Darren Travers, senior account manager at AEB International, discusses the right strategy for businesses looking for IT support in international logistics.
Enterprise Resource Planning (ERP) systems have successfully established themselves in areas such as finance, accounting, corporate governance, and human resources. Over the years, their scope has expanded beyond the realm of business administration to also include, e.g., supply chain management (SCM) functionality.
International logistics processes, however, are both complex and highly individualised, and ERP systems with more sophisticated logistics features tend to become technically more challenging to work with.
Despite – or because – of ERP systems’ ever-expanding functionality and their aim to deliver it all, their usability and efficiency may be unsuitable for companies looking to meet complex demands in specialised areas like international supply chain management execution and control.
ERP systems trying to keep up with specialised logistics solutions struggle with mobility and integration demands. In today’s world, mobile devices are practically indispensable, particularly in logistics, be it for picking, shipping, or goods receipts. ERP systems with logistics functionality generally do well in, e.g., warehouse management, but they may not be able to offer sufficient support and functional depth any longer once the focus shifts from standard operations to more demanding processes.
These can include 3rd or 4th party involvement across various sites and systems, increased complexity of material handlings systems, integrated facility workflows including vendor management inventory (VMI), internal and external transparency and alerts on capacity and performance levels on all warehouse management mobile devices.
Cross-enterprise collaboration with partners and integrating systems to exchange data throughout the supply chain has become essential in global supply chain management. But most ERP systems simply don’t contain all the data that would need to be consolidated to deliver this, and some providers now offer additional modules to try and bridge this crucial gap. In many companies, however, the ERP system forms the core of the IT infrastructure and as such also holds data that isn’t meant to be shared, so businesses often recoil from giving “outsiders” access to it.

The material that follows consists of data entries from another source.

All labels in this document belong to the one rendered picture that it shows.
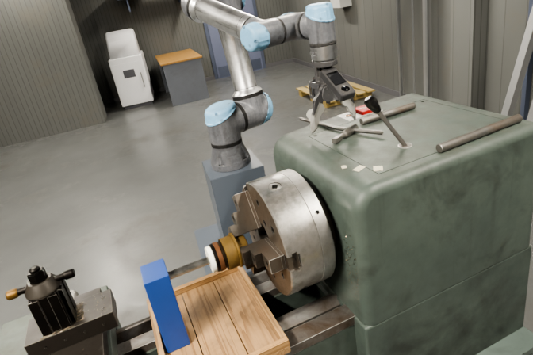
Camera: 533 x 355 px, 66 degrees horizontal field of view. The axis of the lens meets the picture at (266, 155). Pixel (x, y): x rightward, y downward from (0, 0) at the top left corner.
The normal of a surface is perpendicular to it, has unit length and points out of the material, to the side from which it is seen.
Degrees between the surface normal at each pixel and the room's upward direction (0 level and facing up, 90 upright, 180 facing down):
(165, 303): 90
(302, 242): 70
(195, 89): 90
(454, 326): 90
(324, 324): 0
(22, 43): 90
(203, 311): 0
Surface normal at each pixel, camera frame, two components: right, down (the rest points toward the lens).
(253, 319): -0.16, -0.91
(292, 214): 0.16, -0.43
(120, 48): 0.18, 0.04

Global trade processes reflect another weakness of ERP systems with international logistics functionality. Take customs processes, which are heavily influenced by external factors such as regularly changing declaration requirements and export control laws. ERP systems are not generally designed to accommodate daily – or even transactional – updates as required for global trade compliance.
Systems from ”best-of-breed” providers on the other hand offer a less broad approach and focus on serving specialised fields in logistics, such as supply chain collaboration, transport management, or customs clearance. Their solutions may provide an alternative to modelling logistics processes in ERP systems, but at the same time it is important to offer an end-to-end supply chain platform, not just standalone software solutions.
When isolated, such solutions are at risk of turning into silos for the respective areas (e.g. procurement, warehousing, shipping, customs, etc.) without delivering the overall integration the business requires for efficient and transport supply chain management.
So what is the right strategy for businesses that are looking for IT support in international logistics – deploying best-of-breed solutions or working with extended functionality of existing ERP systems? It clearly depends on the individual company’s processes: Generally, the more complex a company’s logistics requirements are, the more carefully it needs to consider its options and prioritise functional flexibility and integration capabilities accordingly.
The ultimate answer to the question “best-of-breed or ERP?” depends on the role that logistics and supply chain management play within a company. If they represent a critical, competitive, or differentiating factor, then it’s important to have powerful and specialised IT support in this area.
According to a survey carried out by market research firm Gartner in 2013, companies that consider themselves leaders in the area of supply chain management have turned to specialised software – i.e. best-of-breed solutions.
With technology becoming increasingly important and integral in all areas of our digitised business world, companies wishing to improve their IT landscape to optimise logistics processes and supply chain performance should carefully scrutinise the requirements of all involved business units.
Any decision and any new solution should support all areas of global supply chain management efficiently, and importantly also cater for future change and growth in today’s dynamic markets.